También lo que la oposición es capaz de tolerar, porque en la clasificación de Otto Kirchheimer, a veces actúa como “oposición de principio” objetando no sólo las políticas oficiales y proponiendo alternativas (lo esperable de una “oposición clásica”), sino también negando legitimidad al gobierno. Ponerle fecha de caída a un gobierno iba en ese sentido hasta hace poco. Desacreditar los votantes de LLA, tampoco anda muy lejos de eso que digamos.
Retomando la idea del desacuerdo, tomaré tres citas del presidente Javier Milei en la “Conferencia Política de Acción Conservadora (05/12/24).
Una: “Nosotros decidimos hacer lo que había que hacer”. Determinismo providencial con poca novedad en la férrea pretensión de representar el devenir cual pretensión de las Moiras, esas divinidades de la mitología griega que gobernaban los destinos de la humanidad. Ya Mauricio Macri la había introducido como eslogan: “haciendo lo que hay que hacer”. Con igual convicción, CFK ratifica su pasado con su “no me van a hacer arrepentir de nada de lo que hice”.
Dos: “la política sí es un juego de suma cero”; “nunca hay que negociar las ideas para rascar un voto”. Es ausencia de consenso, solo imposición. El consenso aparece, lo ilustraba el profesor Giacomo Sani, cuando hay acuerdo acerca de principios, valores, normas y también respecto de la deseabilidad de ciertos objetivos de la comunidad y de los medios para lograrlos. También es un acuerdo sobre medios.
Edgard Shils, sociólogo de la Universidad de Chicago, entendía al consenso como ausencia de disensos inestabilizadores que, a pesar de las tensiones, dé adaptabilidad y resistencia al sistema político. Lo bajo más a tierra aun: el consenso debe contribuir con las funciones de sostén del orden público y tratar de evitar situaciones de crisis, bloqueos o aquello que impida funcionar a un gobierno, con la disminución de las probabilidades del uso de la violencia en la resolución de los desacuerdos; con el aumento de la cooperación no impulsada por el miedo al poder coercitivo del más fuerte; contribuyendo a limitar la intensidad emocional que se expresa en discrepancias a los objetivos acerca de los cuales hay desacuerdo; impulsando la creación de una actitud favorable a la aceptación de medios pacíficos entre los que tienen cierto sentido de afinidad o identidad mutuas. ¿Es mucho pedir, no?

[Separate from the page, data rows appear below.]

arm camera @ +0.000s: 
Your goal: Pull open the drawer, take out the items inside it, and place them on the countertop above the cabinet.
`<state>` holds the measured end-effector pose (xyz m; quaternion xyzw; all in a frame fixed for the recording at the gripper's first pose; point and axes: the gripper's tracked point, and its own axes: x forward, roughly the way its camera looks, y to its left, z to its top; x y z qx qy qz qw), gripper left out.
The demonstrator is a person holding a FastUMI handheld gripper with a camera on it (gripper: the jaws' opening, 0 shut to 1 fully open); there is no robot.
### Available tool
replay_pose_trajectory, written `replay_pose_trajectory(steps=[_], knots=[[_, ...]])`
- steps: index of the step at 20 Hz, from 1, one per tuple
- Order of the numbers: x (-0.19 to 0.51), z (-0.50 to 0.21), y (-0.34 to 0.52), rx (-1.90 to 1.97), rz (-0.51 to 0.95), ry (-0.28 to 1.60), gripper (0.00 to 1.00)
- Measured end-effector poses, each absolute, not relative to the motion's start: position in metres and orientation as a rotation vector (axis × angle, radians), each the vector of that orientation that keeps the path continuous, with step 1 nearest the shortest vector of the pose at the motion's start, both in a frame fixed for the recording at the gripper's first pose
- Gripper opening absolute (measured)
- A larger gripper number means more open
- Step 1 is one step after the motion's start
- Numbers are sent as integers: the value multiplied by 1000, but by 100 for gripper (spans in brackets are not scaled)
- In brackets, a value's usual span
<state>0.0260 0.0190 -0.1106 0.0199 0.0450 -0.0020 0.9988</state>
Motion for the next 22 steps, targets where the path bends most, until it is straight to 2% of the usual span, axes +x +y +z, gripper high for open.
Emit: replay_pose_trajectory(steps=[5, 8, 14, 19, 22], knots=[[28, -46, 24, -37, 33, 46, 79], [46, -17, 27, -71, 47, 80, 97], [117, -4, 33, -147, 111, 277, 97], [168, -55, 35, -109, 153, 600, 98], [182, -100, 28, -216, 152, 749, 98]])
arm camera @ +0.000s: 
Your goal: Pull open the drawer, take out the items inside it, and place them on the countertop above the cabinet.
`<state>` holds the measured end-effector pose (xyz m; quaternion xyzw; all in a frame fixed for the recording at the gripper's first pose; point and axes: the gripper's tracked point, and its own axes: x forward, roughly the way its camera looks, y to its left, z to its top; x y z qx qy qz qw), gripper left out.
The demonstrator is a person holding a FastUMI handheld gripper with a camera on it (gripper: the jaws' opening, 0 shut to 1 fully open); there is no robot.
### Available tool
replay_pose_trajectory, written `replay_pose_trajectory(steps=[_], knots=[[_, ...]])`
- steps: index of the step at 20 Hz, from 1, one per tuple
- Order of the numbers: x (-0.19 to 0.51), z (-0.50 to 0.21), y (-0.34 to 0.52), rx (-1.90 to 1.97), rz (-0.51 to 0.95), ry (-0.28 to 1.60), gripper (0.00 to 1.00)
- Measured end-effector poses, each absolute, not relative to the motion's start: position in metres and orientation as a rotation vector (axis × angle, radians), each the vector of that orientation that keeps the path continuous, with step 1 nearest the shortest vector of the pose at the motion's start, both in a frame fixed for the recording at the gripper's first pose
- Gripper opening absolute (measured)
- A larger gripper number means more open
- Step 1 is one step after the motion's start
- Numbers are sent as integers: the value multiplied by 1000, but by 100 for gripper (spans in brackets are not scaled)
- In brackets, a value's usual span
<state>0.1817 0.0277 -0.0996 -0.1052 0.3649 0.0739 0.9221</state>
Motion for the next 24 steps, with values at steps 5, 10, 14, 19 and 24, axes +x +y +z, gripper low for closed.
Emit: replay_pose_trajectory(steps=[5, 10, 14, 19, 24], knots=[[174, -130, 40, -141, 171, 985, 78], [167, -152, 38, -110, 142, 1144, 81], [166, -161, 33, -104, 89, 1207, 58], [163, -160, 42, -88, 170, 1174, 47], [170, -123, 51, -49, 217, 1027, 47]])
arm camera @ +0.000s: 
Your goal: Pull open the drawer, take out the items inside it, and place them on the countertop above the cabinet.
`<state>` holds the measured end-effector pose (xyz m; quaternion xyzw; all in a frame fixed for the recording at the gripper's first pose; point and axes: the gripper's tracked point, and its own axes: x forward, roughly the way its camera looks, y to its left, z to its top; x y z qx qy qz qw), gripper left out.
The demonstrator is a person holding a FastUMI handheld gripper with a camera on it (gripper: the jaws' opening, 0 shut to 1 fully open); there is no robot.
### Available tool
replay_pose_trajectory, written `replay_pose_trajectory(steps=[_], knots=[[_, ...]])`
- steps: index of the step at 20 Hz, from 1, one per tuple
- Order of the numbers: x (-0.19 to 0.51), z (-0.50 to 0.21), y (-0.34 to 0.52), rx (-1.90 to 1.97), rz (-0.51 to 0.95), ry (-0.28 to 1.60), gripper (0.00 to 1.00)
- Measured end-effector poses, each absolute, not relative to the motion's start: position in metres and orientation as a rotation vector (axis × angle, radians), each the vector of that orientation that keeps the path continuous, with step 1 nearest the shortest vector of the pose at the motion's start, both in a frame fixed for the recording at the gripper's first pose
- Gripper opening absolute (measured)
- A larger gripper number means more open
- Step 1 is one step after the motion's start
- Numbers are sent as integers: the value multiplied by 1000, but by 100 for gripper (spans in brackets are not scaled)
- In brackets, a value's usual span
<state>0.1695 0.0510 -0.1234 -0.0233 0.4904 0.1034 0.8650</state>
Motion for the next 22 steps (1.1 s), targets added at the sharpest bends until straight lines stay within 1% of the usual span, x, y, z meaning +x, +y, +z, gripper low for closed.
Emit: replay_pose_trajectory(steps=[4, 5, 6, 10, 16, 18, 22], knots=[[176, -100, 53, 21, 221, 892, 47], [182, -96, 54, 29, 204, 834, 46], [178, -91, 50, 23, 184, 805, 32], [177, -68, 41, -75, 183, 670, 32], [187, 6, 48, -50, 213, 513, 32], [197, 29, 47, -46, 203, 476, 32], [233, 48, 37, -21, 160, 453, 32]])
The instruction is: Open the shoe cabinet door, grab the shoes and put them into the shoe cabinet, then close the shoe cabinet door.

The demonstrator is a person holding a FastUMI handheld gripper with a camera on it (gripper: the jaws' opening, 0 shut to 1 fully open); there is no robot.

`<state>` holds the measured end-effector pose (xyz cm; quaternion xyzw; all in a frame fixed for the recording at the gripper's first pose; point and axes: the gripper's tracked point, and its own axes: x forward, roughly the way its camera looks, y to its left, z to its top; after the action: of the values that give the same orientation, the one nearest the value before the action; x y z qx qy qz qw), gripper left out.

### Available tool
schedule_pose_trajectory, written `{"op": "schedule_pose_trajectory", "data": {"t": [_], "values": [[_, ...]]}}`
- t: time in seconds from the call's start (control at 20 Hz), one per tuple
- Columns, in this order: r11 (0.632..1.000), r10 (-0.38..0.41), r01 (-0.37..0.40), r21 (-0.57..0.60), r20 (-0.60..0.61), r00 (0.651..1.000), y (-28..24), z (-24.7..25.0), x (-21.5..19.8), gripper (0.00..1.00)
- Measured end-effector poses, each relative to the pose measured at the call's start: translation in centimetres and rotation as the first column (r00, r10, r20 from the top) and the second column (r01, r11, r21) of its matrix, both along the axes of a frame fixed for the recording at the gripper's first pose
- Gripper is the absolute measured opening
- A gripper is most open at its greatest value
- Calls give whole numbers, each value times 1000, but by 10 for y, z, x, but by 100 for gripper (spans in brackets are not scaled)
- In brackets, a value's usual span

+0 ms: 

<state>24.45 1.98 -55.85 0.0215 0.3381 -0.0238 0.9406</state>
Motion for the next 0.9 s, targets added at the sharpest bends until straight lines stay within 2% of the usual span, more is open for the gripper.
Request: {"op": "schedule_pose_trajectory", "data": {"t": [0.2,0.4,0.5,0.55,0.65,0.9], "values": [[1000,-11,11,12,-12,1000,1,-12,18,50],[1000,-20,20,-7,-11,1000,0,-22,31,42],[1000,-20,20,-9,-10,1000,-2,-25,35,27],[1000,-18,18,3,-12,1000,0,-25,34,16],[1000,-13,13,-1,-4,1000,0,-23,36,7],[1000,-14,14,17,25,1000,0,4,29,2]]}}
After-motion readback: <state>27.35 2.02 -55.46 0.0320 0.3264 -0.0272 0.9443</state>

También el consenso es la búsqueda de acuerdos políticamente operantes partiendo de la idea de que, si bien habrá grupos en los márgenes del consenso, las políticas públicas de un gobierno debieran ser aceptadas socialmente por la mayor cantidad de personas.
Aun entendiendo que todo consenso genera disenso, el cambio social, cuando es radical y discontinuo, crea desequilibrios entre las expectativas y las posibilidades, y hace del consenso -y la estabilidad política-, un bien transitorio. Y si lo que integra el consenso varía en cuanto a la intensidad de la adhesión que suscita, la gestión del consenso requerirá ajustes y procesar la violencia dentro de márgenes democráticos.
Tres: “defendemos de forma cerrada un conjunto innegociable de principios”; “si tomar decisiones implica costos, uno va a terminar arruinando la imagen”. Equivale a la tesis del “gobierno espejo” que redefine la idea aritmética de la representación sostenida en mayorías que lo respalden la mayor cantidad del tiempo (más apoyo, más tiempo), dando lugar a un gobierno que sólo gobierne para los espejados del núcleo duro fiel. Ahí, el desacuerdo, como mayoría de hecho, podría convertirse en foco de inestabilidad o parálisis.
No hay que idealizar al consenso, pero es, sobre todo, paz. Con alto apoyo, a los gobiernos les cuesta pensar el consenso. La imposición es una tentación. El consenso hace a la perdurabilidad de políticas. Evita vaivenes bruscos. Los gobiernos tienen serias chances de caer en crisis y suelen plantear al consenso como una reacción al ahogo en la opinión pública, como salvataje para el sostén del poder. Hay que gestarlo cuando se tiene poder, no cuando se carece de él.
Publicado en Clarín el 21 de enero de 2025.